(Records from a data collection)
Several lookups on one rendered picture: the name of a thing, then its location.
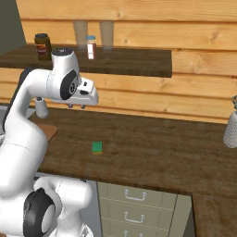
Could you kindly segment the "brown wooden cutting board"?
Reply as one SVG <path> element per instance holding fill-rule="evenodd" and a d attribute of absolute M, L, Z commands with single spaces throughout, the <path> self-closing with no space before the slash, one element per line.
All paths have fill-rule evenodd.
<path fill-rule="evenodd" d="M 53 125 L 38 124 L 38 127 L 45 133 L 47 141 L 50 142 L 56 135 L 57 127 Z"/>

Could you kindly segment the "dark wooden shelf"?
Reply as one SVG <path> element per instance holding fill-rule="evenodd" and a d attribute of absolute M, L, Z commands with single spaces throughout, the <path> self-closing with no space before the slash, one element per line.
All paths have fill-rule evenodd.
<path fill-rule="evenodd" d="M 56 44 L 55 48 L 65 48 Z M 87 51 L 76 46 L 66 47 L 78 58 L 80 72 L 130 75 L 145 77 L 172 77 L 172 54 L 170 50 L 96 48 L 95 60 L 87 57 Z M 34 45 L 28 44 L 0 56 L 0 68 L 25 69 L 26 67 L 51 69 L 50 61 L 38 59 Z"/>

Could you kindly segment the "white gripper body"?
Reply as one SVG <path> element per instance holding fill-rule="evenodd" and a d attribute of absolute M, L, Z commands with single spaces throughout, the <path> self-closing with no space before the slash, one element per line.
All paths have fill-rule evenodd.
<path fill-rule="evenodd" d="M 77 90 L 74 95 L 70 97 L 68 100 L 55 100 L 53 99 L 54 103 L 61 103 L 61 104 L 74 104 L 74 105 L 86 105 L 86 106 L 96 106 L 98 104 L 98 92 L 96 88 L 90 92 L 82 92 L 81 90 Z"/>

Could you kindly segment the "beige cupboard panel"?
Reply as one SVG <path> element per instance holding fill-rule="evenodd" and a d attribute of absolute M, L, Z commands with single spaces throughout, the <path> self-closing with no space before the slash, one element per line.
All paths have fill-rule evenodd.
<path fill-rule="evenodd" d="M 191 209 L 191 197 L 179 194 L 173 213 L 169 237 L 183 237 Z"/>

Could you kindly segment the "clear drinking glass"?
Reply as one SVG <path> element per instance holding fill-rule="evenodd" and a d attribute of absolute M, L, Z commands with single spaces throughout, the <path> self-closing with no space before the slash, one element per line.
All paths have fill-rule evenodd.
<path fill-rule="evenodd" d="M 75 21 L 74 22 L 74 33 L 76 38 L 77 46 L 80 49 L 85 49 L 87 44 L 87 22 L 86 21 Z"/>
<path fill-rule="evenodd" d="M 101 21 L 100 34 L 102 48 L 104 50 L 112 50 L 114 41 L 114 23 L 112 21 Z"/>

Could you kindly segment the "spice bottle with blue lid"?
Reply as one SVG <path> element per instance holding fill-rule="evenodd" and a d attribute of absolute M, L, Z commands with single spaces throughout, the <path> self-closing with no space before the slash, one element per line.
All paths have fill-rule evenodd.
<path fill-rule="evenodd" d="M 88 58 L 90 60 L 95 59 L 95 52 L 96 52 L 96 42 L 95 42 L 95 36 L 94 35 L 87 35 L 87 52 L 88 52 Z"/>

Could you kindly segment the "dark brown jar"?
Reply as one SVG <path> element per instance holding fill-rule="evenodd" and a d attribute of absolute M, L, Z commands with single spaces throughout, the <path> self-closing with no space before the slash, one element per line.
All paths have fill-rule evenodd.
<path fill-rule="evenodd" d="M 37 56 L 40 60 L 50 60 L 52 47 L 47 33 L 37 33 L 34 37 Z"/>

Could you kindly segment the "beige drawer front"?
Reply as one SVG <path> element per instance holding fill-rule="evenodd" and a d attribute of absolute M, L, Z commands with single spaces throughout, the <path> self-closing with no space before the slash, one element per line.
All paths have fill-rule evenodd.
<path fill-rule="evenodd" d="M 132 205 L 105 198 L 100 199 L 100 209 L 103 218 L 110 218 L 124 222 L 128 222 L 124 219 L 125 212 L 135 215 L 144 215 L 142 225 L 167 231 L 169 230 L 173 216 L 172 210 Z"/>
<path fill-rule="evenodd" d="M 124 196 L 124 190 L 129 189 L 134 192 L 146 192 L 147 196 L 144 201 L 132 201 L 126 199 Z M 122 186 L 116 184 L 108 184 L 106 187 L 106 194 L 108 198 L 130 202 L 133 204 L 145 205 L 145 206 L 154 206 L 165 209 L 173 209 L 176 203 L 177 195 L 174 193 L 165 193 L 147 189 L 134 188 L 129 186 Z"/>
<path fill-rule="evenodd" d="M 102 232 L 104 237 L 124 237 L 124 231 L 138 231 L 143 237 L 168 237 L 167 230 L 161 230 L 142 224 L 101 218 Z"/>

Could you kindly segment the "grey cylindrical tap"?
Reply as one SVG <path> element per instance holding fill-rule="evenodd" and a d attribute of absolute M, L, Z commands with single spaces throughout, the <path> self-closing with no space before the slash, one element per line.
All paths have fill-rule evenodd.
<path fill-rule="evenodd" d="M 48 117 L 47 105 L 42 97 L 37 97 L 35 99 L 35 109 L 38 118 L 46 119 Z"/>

**Aim of the task**
Please set down each line of the data above exactly as written, without the pictures.

**Answer section**
Several lookups on one rendered picture: the name of a thing, then its location.
Could you kindly segment the "brown wooden cutting board"?
Reply as one SVG <path> element per instance holding fill-rule="evenodd" and a d attribute of absolute M, L, Z commands with single spaces throughout, the <path> self-closing with no space before the slash, one element per line.
All paths have fill-rule evenodd.
<path fill-rule="evenodd" d="M 53 125 L 38 124 L 38 127 L 45 133 L 47 141 L 50 142 L 56 135 L 57 127 Z"/>

Could you kindly segment the "dark wooden shelf"?
Reply as one SVG <path> element per instance holding fill-rule="evenodd" and a d attribute of absolute M, L, Z commands with single spaces throughout, the <path> self-closing with no space before the slash, one element per line.
All paths have fill-rule evenodd.
<path fill-rule="evenodd" d="M 56 44 L 55 48 L 65 48 Z M 87 51 L 76 46 L 66 47 L 78 58 L 80 72 L 130 75 L 145 77 L 172 77 L 172 54 L 170 50 L 96 48 L 95 60 L 87 57 Z M 34 45 L 28 44 L 0 56 L 0 68 L 25 69 L 26 67 L 51 69 L 50 61 L 38 59 Z"/>

Could you kindly segment the "white gripper body"?
Reply as one SVG <path> element per instance holding fill-rule="evenodd" and a d attribute of absolute M, L, Z commands with single spaces throughout, the <path> self-closing with no space before the slash, one element per line.
All paths have fill-rule evenodd.
<path fill-rule="evenodd" d="M 77 90 L 74 95 L 70 97 L 68 100 L 55 100 L 53 99 L 54 103 L 61 103 L 61 104 L 74 104 L 74 105 L 86 105 L 86 106 L 96 106 L 98 104 L 98 92 L 96 88 L 90 92 L 82 92 L 81 90 Z"/>

Could you kindly segment the "beige cupboard panel"?
Reply as one SVG <path> element per instance holding fill-rule="evenodd" and a d attribute of absolute M, L, Z commands with single spaces throughout, the <path> self-closing with no space before the slash, one element per line.
All paths have fill-rule evenodd.
<path fill-rule="evenodd" d="M 191 209 L 191 197 L 179 194 L 173 213 L 169 237 L 183 237 Z"/>

Could you kindly segment the "clear drinking glass"?
Reply as one SVG <path> element per instance holding fill-rule="evenodd" and a d attribute of absolute M, L, Z commands with single spaces throughout, the <path> self-closing with no space before the slash, one element per line.
All paths have fill-rule evenodd.
<path fill-rule="evenodd" d="M 75 21 L 74 22 L 74 33 L 76 38 L 77 46 L 80 49 L 85 49 L 87 44 L 87 22 L 86 21 Z"/>
<path fill-rule="evenodd" d="M 101 21 L 100 34 L 102 48 L 104 50 L 112 50 L 114 41 L 114 23 L 112 21 Z"/>

Could you kindly segment the "spice bottle with blue lid"?
Reply as one SVG <path> element per instance holding fill-rule="evenodd" and a d attribute of absolute M, L, Z commands with single spaces throughout, the <path> self-closing with no space before the slash, one element per line.
All paths have fill-rule evenodd.
<path fill-rule="evenodd" d="M 88 58 L 90 60 L 95 59 L 95 52 L 96 52 L 96 42 L 95 42 L 95 36 L 94 35 L 87 35 L 87 52 L 88 52 Z"/>

Could you kindly segment the "dark brown jar"?
Reply as one SVG <path> element per instance holding fill-rule="evenodd" and a d attribute of absolute M, L, Z commands with single spaces throughout, the <path> self-closing with no space before the slash, one element per line.
All paths have fill-rule evenodd.
<path fill-rule="evenodd" d="M 37 56 L 40 60 L 50 60 L 52 47 L 47 33 L 37 33 L 34 37 Z"/>

Could you kindly segment the "beige drawer front"?
Reply as one SVG <path> element per instance holding fill-rule="evenodd" and a d attribute of absolute M, L, Z commands with single spaces throughout, the <path> self-closing with no space before the slash, one element per line.
All paths have fill-rule evenodd.
<path fill-rule="evenodd" d="M 132 205 L 105 198 L 100 199 L 100 209 L 103 218 L 110 218 L 124 222 L 128 222 L 124 219 L 125 212 L 135 215 L 144 215 L 142 225 L 167 231 L 169 230 L 173 216 L 172 210 Z"/>
<path fill-rule="evenodd" d="M 124 196 L 124 190 L 129 189 L 134 192 L 146 192 L 147 196 L 144 201 L 132 201 L 126 199 Z M 122 186 L 116 184 L 108 184 L 106 187 L 106 194 L 108 198 L 130 202 L 133 204 L 145 205 L 145 206 L 154 206 L 165 209 L 173 209 L 176 203 L 177 195 L 174 193 L 165 193 L 147 189 L 134 188 L 129 186 Z"/>
<path fill-rule="evenodd" d="M 102 232 L 104 237 L 124 237 L 124 231 L 138 231 L 143 237 L 168 237 L 167 230 L 161 230 L 142 224 L 101 218 Z"/>

Could you kindly segment the "grey cylindrical tap"?
Reply as one SVG <path> element per instance holding fill-rule="evenodd" and a d attribute of absolute M, L, Z commands with single spaces throughout, the <path> self-closing with no space before the slash, one element per line.
All paths have fill-rule evenodd.
<path fill-rule="evenodd" d="M 48 117 L 47 105 L 42 97 L 37 97 L 35 99 L 35 109 L 38 118 L 46 119 Z"/>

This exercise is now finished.